• PROBLEM TO SOLVE
Could you transcribe all of the data word for word?

• DATA
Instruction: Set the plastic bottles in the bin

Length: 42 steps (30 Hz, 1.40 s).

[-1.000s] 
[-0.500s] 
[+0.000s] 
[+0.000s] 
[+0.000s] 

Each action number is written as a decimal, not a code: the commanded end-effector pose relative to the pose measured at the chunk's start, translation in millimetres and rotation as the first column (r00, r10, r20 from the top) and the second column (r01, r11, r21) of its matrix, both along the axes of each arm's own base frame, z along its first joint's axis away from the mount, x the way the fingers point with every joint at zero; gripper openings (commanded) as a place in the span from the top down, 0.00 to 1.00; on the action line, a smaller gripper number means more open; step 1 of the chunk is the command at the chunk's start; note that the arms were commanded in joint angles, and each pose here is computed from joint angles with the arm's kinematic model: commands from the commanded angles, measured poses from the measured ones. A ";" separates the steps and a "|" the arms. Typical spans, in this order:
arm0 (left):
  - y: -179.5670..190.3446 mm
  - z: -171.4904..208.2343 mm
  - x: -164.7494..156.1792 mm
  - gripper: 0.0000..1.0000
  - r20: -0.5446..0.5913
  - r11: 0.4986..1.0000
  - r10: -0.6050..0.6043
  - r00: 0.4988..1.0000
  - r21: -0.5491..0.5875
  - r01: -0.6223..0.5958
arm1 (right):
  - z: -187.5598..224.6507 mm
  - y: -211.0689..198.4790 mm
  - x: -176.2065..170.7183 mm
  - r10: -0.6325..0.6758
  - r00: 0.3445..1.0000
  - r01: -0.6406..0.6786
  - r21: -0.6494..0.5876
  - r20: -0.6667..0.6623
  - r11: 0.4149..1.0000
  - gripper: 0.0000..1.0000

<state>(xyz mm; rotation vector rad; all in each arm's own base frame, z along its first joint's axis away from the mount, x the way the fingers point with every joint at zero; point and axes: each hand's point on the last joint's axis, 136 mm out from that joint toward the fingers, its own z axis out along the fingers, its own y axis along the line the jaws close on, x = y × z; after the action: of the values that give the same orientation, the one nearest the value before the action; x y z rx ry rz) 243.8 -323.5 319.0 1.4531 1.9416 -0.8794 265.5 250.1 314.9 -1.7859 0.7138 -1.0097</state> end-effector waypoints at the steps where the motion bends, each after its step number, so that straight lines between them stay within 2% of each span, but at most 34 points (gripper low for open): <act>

• SOLUTION BELOW
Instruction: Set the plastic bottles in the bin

Length: 42 steps (30 Hz, 1.40 s).

[-1.000s] 
[-0.500s] 
[+0.000s] 
[+0.000s] 
[+0.000s] 

Each action number is written as a decimal, not a code: the commanded end-effector pose relative to the pose measured at the chunk's start, translation in millimetres and rotation as the first column (r00, r10, r20 from the top) and the second column (r01, r11, r21) of its matrix, both along the axes of each arm's own base frame, z along its first joint's axis away from the mount, x the way the fingers point with every joint at zero; gripper openings (commanded) as a place in the span from the top down, 0.00 to 1.00; on the action line, a smaller gripper number means more open; step 1 of the chunk is the command at the chunk's start; note that the arms were commanded in joint angles, and each pose here is computed from joint angles with the arm's kinematic model: commands from the commanded angles, measured poses from the measured ones. A ";" separates the steps and a "|" the arms. Typical spans, in this order:
arm0 (left):
  - y: -179.5670..190.3446 mm
  - z: -171.4904..208.2343 mm
  - x: -164.7494..156.1792 mm
  - gripper: 0.0000..1.0000
  - r20: -0.5446..0.5913
  - r11: 0.4986..1.0000
  - r10: -0.6050..0.6043
  - r00: 0.4988..1.0000
  - r21: -0.5491..0.5875
  - r01: -0.6223..0.5958
arm1 (right):
  - z: -187.5598..224.6507 mm
  - y: -211.0689..198.4790 mm
  - x: -176.2065..170.7183 mm
  - r10: -0.6325..0.6758
  - r00: 0.3445..1.0000
  - r01: -0.6406..0.6786
  - r21: -0.6494..0.5876
  - r20: -0.6667..0.6623
  - r11: 0.4149..1.0000
  - gripper: 0.0000..1.0000

<state>(xyz mm; rotation vector rad; all in each arm's own base frame, z along its first joint's axis away from the mount, x the way the fingers point with every joint at zero; point and axes: each hand's point on the last joint's axis, 136 mm out from that joint toward the fingers, its own z axis out along the fingers, its own y axis along the line the jaws close on, x = y × z; after the action: of the values that give the same orientation, the one nearest the value before the action; x y z rx ry rz) 243.8 -323.5 319.0 1.4531 1.9416 -0.8794 265.5 250.1 314.9 -1.7859 0.7138 -1.0097</state> end-effector waypoints at the steps where the motion bends, each after its step number, so that straight lines between them stay within 2% of each span, but at most 34 points (gripper low for open): <act>

The output is now finished.